[Required action]:
Whenever a line in the data below includes the string "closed", copy it out.

(Records from a data source)
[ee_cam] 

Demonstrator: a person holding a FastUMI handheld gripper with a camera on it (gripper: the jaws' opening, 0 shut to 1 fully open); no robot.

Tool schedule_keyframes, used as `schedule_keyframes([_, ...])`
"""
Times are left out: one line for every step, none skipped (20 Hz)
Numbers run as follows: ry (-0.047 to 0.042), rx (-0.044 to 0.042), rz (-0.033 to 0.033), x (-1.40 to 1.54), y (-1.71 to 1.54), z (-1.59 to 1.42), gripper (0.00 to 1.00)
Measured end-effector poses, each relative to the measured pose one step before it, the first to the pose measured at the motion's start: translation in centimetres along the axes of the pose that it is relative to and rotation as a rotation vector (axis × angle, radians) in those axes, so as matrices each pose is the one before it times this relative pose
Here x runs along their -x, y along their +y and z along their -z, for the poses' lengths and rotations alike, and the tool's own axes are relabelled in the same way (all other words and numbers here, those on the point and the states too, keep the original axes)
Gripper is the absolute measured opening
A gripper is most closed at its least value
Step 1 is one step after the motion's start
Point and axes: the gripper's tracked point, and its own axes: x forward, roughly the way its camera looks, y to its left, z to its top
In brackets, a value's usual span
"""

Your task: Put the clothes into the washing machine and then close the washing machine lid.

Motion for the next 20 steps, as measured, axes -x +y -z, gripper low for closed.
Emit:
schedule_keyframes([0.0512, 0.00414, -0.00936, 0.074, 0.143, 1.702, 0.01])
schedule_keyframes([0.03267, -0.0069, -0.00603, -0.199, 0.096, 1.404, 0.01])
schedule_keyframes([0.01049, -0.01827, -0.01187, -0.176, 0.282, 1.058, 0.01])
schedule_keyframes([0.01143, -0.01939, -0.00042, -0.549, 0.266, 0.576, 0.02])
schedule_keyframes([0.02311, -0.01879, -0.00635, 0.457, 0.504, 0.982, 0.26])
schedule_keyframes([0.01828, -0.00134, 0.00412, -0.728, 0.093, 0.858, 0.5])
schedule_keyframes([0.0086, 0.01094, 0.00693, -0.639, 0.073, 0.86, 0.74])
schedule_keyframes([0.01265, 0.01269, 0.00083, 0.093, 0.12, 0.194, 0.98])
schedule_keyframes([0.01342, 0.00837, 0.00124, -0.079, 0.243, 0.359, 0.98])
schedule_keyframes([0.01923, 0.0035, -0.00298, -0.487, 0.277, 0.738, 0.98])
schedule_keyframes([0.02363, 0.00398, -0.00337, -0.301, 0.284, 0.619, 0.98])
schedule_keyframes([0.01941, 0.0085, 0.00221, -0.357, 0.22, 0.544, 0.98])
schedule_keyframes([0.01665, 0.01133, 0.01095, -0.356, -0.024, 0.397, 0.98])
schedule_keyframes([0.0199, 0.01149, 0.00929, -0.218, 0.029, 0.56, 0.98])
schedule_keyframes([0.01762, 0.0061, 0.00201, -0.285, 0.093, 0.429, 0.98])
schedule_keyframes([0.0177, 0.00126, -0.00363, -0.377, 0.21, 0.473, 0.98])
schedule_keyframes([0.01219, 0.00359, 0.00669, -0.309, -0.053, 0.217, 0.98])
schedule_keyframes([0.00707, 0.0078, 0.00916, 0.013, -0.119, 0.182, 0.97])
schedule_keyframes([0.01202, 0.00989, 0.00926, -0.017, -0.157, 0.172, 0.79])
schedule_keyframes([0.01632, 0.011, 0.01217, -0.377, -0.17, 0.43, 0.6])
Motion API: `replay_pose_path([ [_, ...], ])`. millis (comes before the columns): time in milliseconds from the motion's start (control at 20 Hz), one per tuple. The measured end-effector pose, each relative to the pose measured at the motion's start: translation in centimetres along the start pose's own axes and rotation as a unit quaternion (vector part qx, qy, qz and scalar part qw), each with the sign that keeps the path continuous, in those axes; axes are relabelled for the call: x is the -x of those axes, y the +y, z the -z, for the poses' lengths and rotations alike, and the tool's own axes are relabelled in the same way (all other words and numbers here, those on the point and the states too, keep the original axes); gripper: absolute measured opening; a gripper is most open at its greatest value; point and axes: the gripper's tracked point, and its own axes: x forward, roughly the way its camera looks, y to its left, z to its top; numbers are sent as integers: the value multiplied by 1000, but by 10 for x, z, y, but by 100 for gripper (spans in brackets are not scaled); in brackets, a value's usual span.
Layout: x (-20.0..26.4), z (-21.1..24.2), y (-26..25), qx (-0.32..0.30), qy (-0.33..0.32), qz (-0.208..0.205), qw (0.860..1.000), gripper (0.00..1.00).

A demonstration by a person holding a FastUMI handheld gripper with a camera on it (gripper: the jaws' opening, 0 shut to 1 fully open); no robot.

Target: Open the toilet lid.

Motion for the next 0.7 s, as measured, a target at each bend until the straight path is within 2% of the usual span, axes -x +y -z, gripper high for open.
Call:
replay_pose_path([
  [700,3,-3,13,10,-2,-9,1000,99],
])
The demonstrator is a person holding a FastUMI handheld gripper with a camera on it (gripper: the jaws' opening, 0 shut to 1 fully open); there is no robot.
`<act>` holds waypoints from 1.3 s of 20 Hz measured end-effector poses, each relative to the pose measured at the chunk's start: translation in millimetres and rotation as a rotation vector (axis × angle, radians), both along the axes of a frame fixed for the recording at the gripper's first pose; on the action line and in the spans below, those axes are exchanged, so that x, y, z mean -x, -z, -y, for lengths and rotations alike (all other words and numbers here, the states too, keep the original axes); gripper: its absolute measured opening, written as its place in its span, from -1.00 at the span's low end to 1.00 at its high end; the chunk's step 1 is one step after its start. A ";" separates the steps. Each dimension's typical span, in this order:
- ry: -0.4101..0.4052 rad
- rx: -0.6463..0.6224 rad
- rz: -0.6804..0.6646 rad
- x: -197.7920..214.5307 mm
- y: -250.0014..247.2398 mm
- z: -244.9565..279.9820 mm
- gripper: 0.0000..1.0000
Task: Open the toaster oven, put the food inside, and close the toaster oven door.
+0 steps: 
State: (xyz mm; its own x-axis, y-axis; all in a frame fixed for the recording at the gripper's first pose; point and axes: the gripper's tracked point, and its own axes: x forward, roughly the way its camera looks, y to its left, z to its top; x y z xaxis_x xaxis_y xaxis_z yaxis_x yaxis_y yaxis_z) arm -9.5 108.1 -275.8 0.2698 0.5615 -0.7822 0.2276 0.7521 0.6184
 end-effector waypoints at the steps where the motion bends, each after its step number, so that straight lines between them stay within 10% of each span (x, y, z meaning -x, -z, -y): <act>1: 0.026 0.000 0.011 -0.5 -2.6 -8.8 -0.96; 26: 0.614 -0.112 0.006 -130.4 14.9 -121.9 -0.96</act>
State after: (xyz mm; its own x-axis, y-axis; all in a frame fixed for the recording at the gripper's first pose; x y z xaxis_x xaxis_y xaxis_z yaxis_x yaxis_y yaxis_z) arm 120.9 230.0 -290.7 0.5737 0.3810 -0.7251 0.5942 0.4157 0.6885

[Output]:
A gripper is most closed at its least value
Motion for the next 20 steps, as measured, axes -x +y -z, gripper low for closed.

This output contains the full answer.